* [TASK INPUTS]
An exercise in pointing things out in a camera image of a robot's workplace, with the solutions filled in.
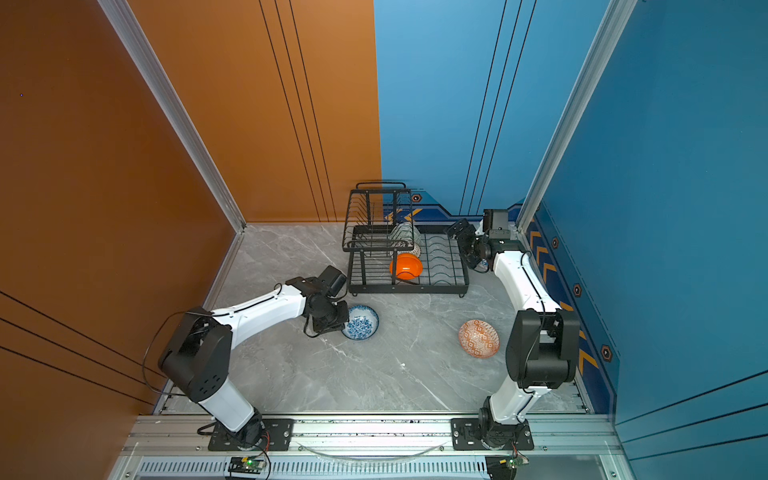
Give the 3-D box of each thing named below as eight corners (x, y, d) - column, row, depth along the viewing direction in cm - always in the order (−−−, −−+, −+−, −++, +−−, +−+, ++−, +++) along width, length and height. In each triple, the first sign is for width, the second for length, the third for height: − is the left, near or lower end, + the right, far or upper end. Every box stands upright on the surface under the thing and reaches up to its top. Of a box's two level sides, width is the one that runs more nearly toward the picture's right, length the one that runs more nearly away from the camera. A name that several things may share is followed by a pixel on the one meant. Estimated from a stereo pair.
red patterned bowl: (461, 358, 88) (463, 352, 84) (456, 327, 94) (459, 320, 90) (497, 358, 88) (501, 352, 84) (490, 327, 94) (494, 320, 90)
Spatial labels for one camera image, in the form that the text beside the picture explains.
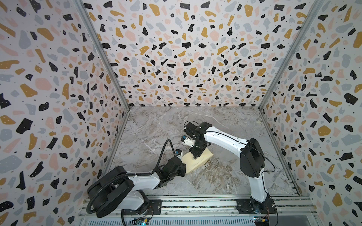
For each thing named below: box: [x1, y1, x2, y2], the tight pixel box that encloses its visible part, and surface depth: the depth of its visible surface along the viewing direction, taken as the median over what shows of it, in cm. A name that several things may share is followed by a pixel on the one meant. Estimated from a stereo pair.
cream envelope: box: [181, 147, 214, 174], surface depth 92 cm
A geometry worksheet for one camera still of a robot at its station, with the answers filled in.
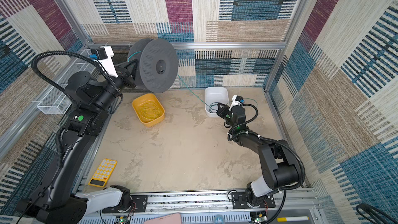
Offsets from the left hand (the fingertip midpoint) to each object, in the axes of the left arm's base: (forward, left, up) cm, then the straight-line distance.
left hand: (134, 56), depth 54 cm
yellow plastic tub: (+26, +11, -50) cm, 57 cm away
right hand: (+8, -32, -37) cm, 50 cm away
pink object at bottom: (-42, -10, -55) cm, 70 cm away
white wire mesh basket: (-1, +40, -22) cm, 46 cm away
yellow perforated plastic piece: (-22, +28, -54) cm, 65 cm away
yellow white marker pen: (-43, -63, -55) cm, 94 cm away
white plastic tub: (+30, -32, -53) cm, 69 cm away
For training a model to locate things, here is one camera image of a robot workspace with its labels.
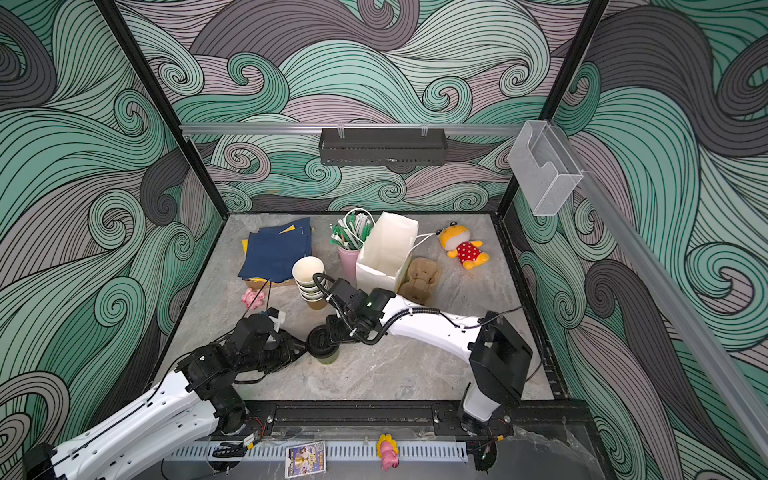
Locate green white wrapped straws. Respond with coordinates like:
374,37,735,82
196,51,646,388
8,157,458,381
330,208,376,251

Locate colourful picture card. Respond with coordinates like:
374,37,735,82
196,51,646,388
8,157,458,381
284,441,327,479

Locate small pink pig toy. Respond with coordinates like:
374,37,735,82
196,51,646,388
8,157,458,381
241,288,266,311

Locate black wall shelf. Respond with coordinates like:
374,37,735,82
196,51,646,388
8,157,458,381
318,128,448,167

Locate black coffee cup lid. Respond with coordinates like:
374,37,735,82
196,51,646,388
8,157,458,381
306,325,339,357

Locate pink figurine toy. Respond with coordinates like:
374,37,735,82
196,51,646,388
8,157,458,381
376,434,400,471

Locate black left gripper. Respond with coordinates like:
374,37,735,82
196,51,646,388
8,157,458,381
241,332,313,375

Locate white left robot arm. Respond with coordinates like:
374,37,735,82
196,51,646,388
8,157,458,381
23,309,307,479

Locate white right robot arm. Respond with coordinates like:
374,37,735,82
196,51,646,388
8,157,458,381
313,273,533,423

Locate white slotted cable duct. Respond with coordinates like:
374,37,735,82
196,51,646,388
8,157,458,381
167,440,469,464

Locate yellow red plush toy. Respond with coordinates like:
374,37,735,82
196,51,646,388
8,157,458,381
436,221,490,270

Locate clear plastic wall holder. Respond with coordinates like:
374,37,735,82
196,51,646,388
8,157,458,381
507,120,583,217

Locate dark blue napkin stack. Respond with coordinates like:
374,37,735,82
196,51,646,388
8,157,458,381
237,217,314,283

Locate brown pulp cup carrier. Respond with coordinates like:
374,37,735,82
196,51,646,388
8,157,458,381
398,257,442,305

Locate green paper coffee cup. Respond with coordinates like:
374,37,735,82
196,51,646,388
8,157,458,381
314,349,339,365

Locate pink cup holder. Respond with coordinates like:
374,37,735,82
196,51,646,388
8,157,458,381
337,247,360,284

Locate white paper takeout bag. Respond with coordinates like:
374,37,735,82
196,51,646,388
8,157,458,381
356,212,434,293

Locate stack of paper cups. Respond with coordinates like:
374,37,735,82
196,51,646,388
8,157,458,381
292,256,327,310

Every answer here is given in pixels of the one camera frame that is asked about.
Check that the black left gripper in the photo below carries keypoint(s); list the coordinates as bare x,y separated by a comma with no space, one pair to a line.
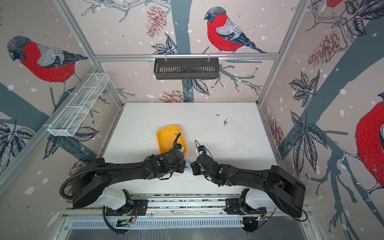
183,166

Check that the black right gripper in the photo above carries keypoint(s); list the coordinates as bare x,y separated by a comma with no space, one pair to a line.
195,168

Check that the yellow plastic tray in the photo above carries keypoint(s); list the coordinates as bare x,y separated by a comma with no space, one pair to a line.
166,137

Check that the light blue stapler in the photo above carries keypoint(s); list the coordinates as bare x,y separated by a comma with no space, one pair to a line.
188,165

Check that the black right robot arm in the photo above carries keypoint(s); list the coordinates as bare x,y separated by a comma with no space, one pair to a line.
286,191

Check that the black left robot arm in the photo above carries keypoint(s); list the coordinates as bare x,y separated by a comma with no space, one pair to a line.
93,185

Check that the aluminium top crossbar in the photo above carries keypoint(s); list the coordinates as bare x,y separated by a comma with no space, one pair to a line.
148,58

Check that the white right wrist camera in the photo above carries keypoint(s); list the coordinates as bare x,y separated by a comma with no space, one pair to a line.
201,149

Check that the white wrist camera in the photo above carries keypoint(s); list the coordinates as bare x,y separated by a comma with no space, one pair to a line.
201,149
179,147

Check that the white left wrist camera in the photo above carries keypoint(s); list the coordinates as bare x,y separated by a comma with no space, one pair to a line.
179,147

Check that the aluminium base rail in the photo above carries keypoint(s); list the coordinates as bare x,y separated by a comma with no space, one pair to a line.
157,213

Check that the black hanging wire basket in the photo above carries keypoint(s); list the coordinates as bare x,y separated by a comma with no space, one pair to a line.
187,69

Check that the white wire mesh basket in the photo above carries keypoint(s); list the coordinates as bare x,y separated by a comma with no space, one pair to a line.
71,117

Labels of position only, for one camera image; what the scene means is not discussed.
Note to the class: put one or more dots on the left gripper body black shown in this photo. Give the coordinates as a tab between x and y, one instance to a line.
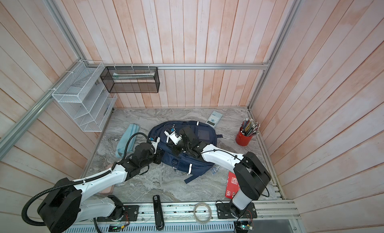
153	158

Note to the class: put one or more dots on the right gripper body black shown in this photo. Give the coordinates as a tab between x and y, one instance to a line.
181	146

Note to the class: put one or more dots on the navy blue student backpack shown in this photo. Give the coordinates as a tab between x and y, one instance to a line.
194	166

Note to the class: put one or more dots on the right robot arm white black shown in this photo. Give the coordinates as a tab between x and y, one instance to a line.
250	173

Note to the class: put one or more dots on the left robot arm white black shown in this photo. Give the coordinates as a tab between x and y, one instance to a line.
59	207

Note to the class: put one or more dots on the light blue pencil case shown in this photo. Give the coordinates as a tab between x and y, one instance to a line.
132	129

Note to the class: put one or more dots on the clear plastic ruler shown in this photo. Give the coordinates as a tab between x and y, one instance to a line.
215	169

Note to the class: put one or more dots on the light green calculator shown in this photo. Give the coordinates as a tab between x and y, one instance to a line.
214	119

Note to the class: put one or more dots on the red pen holder cup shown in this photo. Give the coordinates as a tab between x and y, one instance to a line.
242	139

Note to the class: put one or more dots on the red booklet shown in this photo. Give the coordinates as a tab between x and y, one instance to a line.
232	186

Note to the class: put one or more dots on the black handheld device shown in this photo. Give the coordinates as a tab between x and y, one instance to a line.
158	213

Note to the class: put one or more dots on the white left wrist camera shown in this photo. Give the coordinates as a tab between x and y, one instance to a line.
154	141

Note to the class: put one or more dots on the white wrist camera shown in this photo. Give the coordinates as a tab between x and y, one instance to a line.
173	135
154	141

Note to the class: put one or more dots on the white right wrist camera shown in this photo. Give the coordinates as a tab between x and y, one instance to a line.
173	135

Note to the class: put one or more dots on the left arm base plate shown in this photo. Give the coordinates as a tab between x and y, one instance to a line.
129	213

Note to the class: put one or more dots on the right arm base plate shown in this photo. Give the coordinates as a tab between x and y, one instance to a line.
230	211

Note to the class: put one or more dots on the black mesh wall basket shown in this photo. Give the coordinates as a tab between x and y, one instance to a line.
131	79

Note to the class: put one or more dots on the white wire mesh shelf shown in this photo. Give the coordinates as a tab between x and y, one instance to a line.
84	97

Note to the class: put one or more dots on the aluminium front rail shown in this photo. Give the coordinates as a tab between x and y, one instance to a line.
206	214

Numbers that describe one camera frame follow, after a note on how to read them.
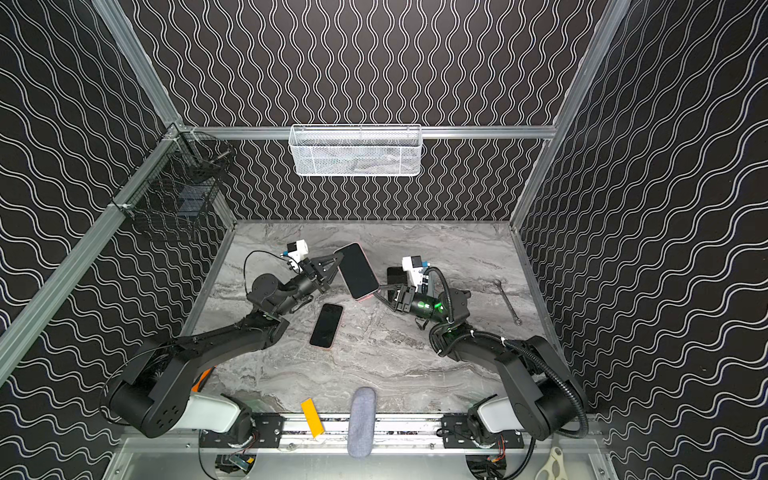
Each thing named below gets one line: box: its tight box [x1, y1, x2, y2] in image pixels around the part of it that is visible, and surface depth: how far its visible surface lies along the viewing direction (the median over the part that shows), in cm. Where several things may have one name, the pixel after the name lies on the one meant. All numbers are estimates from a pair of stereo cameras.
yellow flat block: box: [300, 398, 325, 439], surface depth 78 cm
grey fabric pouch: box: [347, 387, 377, 458], surface depth 75 cm
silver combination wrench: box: [494, 280, 523, 326], surface depth 99 cm
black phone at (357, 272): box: [338, 243, 379, 299], surface depth 75 cm
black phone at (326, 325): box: [310, 303, 343, 348], surface depth 95 cm
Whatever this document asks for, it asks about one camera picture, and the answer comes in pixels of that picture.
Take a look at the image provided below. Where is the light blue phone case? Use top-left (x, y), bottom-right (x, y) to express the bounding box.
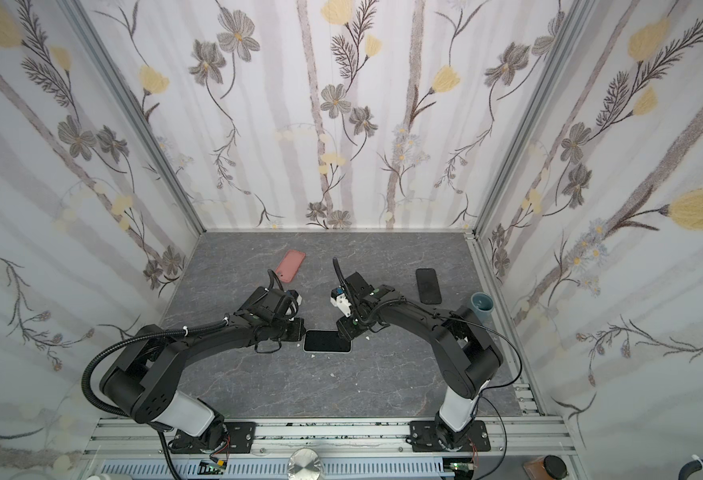
top-left (304, 330), bottom-right (352, 353)

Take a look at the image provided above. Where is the pink phone case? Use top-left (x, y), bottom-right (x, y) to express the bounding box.
top-left (276, 250), bottom-right (307, 283)

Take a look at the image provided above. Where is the black phone case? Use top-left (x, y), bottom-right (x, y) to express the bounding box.
top-left (415, 268), bottom-right (443, 305)

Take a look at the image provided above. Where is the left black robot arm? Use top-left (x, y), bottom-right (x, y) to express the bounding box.
top-left (81, 271), bottom-right (303, 478)

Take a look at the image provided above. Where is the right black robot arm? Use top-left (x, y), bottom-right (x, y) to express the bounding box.
top-left (331, 258), bottom-right (523, 451)

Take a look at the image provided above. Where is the round silver knob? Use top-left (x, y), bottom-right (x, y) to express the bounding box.
top-left (287, 448), bottom-right (325, 480)

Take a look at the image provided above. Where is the teal ceramic cup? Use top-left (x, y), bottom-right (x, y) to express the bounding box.
top-left (469, 292), bottom-right (495, 323)

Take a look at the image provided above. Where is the brown box black cap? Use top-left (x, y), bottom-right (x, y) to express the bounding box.
top-left (523, 455), bottom-right (569, 480)

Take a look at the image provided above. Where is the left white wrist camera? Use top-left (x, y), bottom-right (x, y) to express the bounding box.
top-left (287, 289), bottom-right (303, 306)

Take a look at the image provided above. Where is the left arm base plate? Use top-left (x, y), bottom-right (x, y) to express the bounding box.
top-left (169, 421), bottom-right (257, 455)

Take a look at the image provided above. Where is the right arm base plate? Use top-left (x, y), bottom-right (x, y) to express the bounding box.
top-left (405, 420), bottom-right (491, 453)

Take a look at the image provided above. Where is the white ventilated cable duct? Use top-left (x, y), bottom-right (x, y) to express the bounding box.
top-left (95, 457), bottom-right (455, 479)

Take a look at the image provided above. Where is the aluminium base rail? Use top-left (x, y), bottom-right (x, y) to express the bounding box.
top-left (78, 383), bottom-right (587, 480)

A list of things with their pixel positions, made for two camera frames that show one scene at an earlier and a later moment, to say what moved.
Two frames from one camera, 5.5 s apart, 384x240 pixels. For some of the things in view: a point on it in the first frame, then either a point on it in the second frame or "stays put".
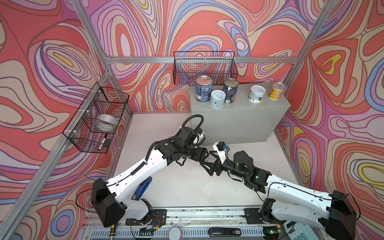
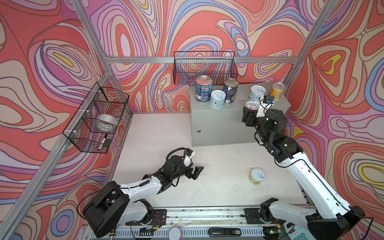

* [ABOUT THIS EXERCISE] Copy out all lines above holding "first".

* [TASK SOLUTION]
Give the 3-D box of each thing named below as eight corners (x, y, d) - column, row, depth along the viewing direction in cm - always in the order (−−−, −−+, −+−, −++, +−−, +−+, ++−, +++) along width, length and height. In each triple, the first sign is for width, the second for length, the third for height: − is the left, near or lower end, + the right, far or upper end. Every box stands upright on the surface under the thing and reaches up to its top. Of a box's two level sides, width is the one that runs more nearly toward the picture's right, length the one that runs more nearly away from the camera. A name that several things may share is followed by a pixel on the one meant. Estimated from a stereo pair.
Two frames from one camera, 5.5 s apart, 384x240 pixels. For some of the things in view: a point on it in the first frame, then either a point on it in the second frame or "stays put".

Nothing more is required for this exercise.